Bilgi sinyallerimizi kesmek



Türkiye’den Suriye’ye birtakım TIR’lar gidip duruyor.
TIR’larda neler olduğunu bilen yok.
Bunları ihbar (!) üzerine kimi zaman polisler durduruyor, kimi zaman jandarmalar.
Önceki gün Adana’da aranan 7 TIR’la ilgili emri veren savcının durumu belli değil ama önceki aramaları yaptıran savcının görev yeri değiştirilmişti!
Son olayda, aramaları jandarma yaptı, olay yerinde telefon haberleşmesini kesmek için ‘Jammer’lar kullanıldı, gazetecilere görev yaptırılmadı vs.
Sinyal kesici ‘Jammer’ların kullanılma gerekçesi olarak, ‘patlamaya karşı önlem almak’ gösterildi.
Bence, önceki olayda yaşananların yaşanmaması için bir tedbirdi bu. Yani, aramaların tam yapılması için, yakalananların (belki de gazetecilerin bile) başkalarına haber vermesini önlemekti amaç.
Yine de, sonuç olarak, TIR’larda silah olduğu kayıt altına alındıktan sonra şoförler yoluna devam etmiş.
*
Bu TIR’ların kamuoyunun gözünden kaçırılmasını AKP Hükümeti ‘Devlet sırrı’, “MİT’in özel görevi” ve ‘rutin işlemler’ olarak açıklıyor.
‘Gizlilik kararı’ verilen bu silah yüklü TIR’lar konusunda uluslararası camiada, Türkiye’nin Teröre Destek Veren Ülkeler listesine alınabileceği sinyali veriliyor.
*
Hükümet Partisi AKP’nin Sözcüsü Hüseyin Çelik ise, neler söyleyeceğini şaşırıyor:
“Galiba buradaki savcı arkadaşların niyeti savcılıktan çok daha öteye bir şeydir. Devletin bir kurumu, istihbarat kurumu MİT’in yasası belli, görevleri belli. Kimse kafasına göre arama yapamaz”.
Allah Allah!
Bir savcı, “Canım sıkıldı, bir arama yapayım da sıkıntım geçsin” diyerek mi yoldan geçen TIR’ları durdurup görevini yapıyor?
Ve, tam da arattığı kamyonlarda silah bulunuyor!..
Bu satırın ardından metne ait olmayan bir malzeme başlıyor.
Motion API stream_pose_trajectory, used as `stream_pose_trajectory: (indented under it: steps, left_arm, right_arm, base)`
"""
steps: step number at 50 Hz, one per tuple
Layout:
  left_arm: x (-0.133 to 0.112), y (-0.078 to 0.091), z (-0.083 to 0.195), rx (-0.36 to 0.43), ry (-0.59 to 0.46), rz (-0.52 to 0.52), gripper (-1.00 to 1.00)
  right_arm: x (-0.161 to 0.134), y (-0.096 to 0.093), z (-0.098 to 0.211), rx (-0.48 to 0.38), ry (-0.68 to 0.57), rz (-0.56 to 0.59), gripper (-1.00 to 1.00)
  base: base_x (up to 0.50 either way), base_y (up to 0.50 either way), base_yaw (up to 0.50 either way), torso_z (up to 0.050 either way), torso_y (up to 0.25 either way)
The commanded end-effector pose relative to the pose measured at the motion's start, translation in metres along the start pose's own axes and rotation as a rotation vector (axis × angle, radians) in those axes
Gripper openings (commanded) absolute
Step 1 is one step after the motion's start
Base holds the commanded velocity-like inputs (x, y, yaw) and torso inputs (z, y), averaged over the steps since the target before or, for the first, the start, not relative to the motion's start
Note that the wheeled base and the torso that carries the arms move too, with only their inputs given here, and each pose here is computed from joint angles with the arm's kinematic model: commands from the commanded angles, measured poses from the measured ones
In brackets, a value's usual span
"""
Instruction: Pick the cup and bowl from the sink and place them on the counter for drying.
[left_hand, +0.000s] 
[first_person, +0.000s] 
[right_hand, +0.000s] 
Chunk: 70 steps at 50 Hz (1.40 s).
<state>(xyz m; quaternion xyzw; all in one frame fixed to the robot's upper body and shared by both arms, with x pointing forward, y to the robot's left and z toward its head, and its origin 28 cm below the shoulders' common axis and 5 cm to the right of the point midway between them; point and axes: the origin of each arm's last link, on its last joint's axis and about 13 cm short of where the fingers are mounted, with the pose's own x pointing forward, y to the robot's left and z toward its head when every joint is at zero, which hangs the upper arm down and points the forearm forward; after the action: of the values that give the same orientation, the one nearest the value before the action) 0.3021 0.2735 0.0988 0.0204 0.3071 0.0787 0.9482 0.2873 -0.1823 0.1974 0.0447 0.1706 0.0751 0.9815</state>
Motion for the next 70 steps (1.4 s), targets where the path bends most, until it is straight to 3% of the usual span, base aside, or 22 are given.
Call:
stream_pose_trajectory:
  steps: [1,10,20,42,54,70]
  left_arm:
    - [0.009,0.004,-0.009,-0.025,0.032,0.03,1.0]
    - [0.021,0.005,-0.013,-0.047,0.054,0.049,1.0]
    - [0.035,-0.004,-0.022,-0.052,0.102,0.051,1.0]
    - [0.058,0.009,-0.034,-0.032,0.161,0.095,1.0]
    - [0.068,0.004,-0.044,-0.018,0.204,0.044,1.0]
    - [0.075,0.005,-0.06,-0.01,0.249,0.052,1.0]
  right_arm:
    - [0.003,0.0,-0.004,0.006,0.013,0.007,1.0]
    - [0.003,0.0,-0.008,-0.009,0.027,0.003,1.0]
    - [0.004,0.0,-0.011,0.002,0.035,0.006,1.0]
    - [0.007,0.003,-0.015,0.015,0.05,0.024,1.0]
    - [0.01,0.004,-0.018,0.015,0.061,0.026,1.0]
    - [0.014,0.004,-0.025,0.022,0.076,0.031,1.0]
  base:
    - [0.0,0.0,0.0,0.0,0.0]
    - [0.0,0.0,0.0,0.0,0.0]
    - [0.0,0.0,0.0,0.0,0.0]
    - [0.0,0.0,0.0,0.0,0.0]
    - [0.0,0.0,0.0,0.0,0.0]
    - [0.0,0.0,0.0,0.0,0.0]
İktidar partisininin sözcüsü adalet ve hukuku savunmak zorunda değil mi?
TIR’larla Suriye’ye götürülenler gerçekten ‘yardım malzemesi’ ise ve eğer silah yardımı (!) değilse, bunun nesi gizli olabilir?
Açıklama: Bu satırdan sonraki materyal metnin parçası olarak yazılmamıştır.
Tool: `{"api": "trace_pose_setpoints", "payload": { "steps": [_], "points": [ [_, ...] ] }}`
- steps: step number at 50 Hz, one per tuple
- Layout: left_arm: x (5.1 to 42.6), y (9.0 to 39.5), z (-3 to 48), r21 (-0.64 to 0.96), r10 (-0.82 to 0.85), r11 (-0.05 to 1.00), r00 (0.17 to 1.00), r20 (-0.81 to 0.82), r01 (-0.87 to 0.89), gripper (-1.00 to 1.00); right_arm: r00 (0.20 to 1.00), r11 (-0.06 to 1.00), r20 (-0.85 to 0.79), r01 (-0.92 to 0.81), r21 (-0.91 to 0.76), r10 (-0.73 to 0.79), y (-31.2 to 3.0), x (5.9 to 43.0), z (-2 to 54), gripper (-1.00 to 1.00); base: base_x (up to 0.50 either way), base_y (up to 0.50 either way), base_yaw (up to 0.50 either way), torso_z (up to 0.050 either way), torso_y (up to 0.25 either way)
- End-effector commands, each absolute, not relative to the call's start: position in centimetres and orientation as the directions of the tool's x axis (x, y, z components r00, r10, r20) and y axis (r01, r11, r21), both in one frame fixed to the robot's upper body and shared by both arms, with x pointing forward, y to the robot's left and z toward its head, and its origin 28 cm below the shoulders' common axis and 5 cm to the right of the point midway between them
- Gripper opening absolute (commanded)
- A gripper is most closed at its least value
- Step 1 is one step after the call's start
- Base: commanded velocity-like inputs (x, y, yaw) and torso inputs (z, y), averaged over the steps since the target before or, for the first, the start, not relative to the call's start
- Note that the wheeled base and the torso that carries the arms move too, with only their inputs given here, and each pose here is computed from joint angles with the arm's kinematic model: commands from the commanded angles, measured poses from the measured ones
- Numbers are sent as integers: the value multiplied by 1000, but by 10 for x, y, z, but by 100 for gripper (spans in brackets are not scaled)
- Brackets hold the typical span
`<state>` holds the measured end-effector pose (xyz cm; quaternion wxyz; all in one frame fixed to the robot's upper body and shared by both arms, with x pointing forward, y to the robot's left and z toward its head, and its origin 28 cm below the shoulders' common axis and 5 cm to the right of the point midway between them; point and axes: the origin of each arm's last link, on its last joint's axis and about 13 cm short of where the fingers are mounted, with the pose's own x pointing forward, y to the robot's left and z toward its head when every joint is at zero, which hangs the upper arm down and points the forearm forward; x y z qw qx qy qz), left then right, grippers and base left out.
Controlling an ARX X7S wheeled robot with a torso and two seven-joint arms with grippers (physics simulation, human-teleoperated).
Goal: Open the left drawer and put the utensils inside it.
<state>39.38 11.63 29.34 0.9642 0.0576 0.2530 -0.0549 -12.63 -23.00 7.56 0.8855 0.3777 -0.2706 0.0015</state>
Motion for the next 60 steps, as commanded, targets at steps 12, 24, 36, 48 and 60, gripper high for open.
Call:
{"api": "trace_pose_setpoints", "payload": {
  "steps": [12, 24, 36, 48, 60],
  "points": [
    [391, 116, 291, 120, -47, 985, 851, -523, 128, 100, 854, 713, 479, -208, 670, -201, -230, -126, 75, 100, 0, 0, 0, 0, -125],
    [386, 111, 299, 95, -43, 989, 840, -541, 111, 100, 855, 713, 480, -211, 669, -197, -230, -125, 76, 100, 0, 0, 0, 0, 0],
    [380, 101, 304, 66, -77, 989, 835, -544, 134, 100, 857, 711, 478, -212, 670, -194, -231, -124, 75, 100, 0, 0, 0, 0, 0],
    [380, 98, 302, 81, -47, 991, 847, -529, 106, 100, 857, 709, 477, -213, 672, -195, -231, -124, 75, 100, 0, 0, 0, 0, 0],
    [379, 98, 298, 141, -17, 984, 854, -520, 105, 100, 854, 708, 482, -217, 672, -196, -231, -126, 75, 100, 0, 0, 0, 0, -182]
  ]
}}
AKP hangi ‘yardımını’ propagandasız yaptı ki?
Dünyanın pek çok ülkesine daha önce gönderilen yardımlar ‘büyük şovlarla’ reklam yapılmadı mı?
Devam edelim:
“Uluslararası politikada bazı dengeler var. Devletin kendine göre bazı sırları var”.
‘İnsani yardım’ ne zamandan beri ‘devlet sırrı’ oldu?
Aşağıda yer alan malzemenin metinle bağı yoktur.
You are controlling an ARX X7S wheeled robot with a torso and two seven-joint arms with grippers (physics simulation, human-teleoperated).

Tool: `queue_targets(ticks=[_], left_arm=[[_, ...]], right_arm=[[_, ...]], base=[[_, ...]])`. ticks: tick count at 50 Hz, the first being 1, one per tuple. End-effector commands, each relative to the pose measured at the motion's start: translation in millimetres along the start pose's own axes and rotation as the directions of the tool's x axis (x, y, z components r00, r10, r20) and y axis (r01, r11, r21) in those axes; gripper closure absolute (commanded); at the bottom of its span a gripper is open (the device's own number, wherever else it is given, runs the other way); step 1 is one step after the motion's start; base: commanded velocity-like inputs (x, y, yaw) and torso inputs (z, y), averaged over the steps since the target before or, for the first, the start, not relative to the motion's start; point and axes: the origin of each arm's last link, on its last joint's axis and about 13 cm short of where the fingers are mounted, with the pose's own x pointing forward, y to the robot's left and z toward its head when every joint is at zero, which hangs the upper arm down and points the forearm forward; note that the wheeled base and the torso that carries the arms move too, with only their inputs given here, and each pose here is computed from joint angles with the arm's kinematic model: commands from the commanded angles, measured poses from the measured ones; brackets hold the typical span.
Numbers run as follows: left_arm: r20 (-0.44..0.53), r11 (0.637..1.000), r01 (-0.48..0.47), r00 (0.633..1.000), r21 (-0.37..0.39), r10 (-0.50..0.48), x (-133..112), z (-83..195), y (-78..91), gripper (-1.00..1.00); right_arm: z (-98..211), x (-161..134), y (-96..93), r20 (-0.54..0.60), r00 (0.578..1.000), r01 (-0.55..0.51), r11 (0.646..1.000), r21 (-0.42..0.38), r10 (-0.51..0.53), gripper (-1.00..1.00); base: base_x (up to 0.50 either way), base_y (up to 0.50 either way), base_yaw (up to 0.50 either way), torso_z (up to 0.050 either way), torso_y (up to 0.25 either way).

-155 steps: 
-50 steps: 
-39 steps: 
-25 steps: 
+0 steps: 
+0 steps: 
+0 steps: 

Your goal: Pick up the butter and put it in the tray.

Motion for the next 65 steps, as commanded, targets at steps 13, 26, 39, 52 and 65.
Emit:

Ayrıca ortada herhangi bir biçimde devlet sırrı var ise, devlet bunu niçin koruyamıyor.
Karşımızda sırrını koruyamayan bir devlet mi var?
Hüseyin Çelik’in sözlerine devam edelim:
“Ben 300 jandarma ve polisle bir TIR’ın durdurulduğunu ilk defa duyuyorum. (…) Netice itibariyle ne yapmaya çalışıyorsun? Sen kendini devlet içinde bir başka devlet falan olarak mı görüyorsun? Bana göre bu haddini bilmezliktir. Bu başka bir şey değildir”.
Doğru, ortada bir ‘haddini bilmezlik’ var ama bu kime ait acaba?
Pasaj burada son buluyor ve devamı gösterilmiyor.